WMS Events Calendar

Mechano-sensing through self assembly at the cell membrane: the example of caveolae

Professor Pierre Sens, Institute Curie

Abstract: Mechano-sensing at the cell membrane often involves change of conformation of proteins under stress, such as the opening of mechanically-gated channels or the unfolding adhesion proteins. Another class of mechano-sensing systems relies the assembly and disassembly of multi-protein complexes. In this talk, I will discuss the case of caveoale, small invaginated nanodomains at the plasma membrane of many cell types, that have been classically involved in membrane trafficking and signalling. After presenting experimental evidence - obtained by collaborators - of the role of caveolae mechanics in the control of different signalling pathway, I will describe a thermodynamic model of caveolae stability under tension based on the phase separation of membrane-associated proteins into invaginated, multi-component membrane domains. I will in particular discuss the importance of the multi-component nature of caveolae, enriched in the curvature-generating membrane protein caveolin, and stabilised by the curvature-dependent binding of cytosolic proteins, including cavin which can form a rigid coat over the caveolin domains, and the ATPase EHD2 which can form ring-like oligomers at the caveolae neck. If time permits, I will discuss the consequence of caveolae mechano-signalling on cell polarity and directional migration.
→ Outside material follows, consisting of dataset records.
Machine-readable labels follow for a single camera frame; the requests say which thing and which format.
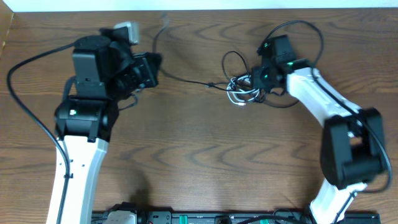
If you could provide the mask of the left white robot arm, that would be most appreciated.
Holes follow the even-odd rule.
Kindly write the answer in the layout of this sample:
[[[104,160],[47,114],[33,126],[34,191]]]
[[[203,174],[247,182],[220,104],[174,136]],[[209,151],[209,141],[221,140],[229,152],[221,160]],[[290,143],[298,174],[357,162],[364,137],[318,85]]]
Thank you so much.
[[[47,223],[90,223],[96,184],[107,153],[118,103],[136,90],[158,84],[161,54],[134,53],[139,25],[122,22],[98,35],[78,39],[72,59],[76,94],[65,89],[55,110],[55,132],[61,150]]]

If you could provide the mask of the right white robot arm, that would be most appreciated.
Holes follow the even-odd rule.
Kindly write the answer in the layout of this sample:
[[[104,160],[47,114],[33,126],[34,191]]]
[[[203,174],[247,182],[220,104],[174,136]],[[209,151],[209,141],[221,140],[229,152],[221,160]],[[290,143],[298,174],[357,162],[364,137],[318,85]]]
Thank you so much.
[[[280,88],[296,98],[323,128],[320,166],[324,181],[309,205],[313,223],[338,223],[359,193],[383,172],[392,172],[384,148],[382,116],[362,109],[329,85],[307,59],[298,59],[286,35],[267,37],[257,50],[251,84],[270,93]]]
Biography: Pierre Sens is research director at CNRS and group leader at Institut Curie, in Paris. Pierre received his PhD from the University of Strasbourg (France) in the field of soft condensed matter and complex fluids. He then moved to U.C. Santa Barbara for a couple of years, then to Institut Weizmann in Israel for a year, before coming back to France with the CNRS. Pierre is a theoretical physicist applying physical concepts to the study of biological systems, in particular to living cells. He investigates the active mechanics of cells, with a focus on cell motility and mechano-sensation. Pierre also work on the physical basis of cellular homeostasis such as cell volume and density regulation. Pierre also studies the physical principles of intracellular organisation, in particular the generation and maintenance of cellular organelles, and the physics of cellular membranes, particularly membrane shaping by proteins and the cytoskeleton.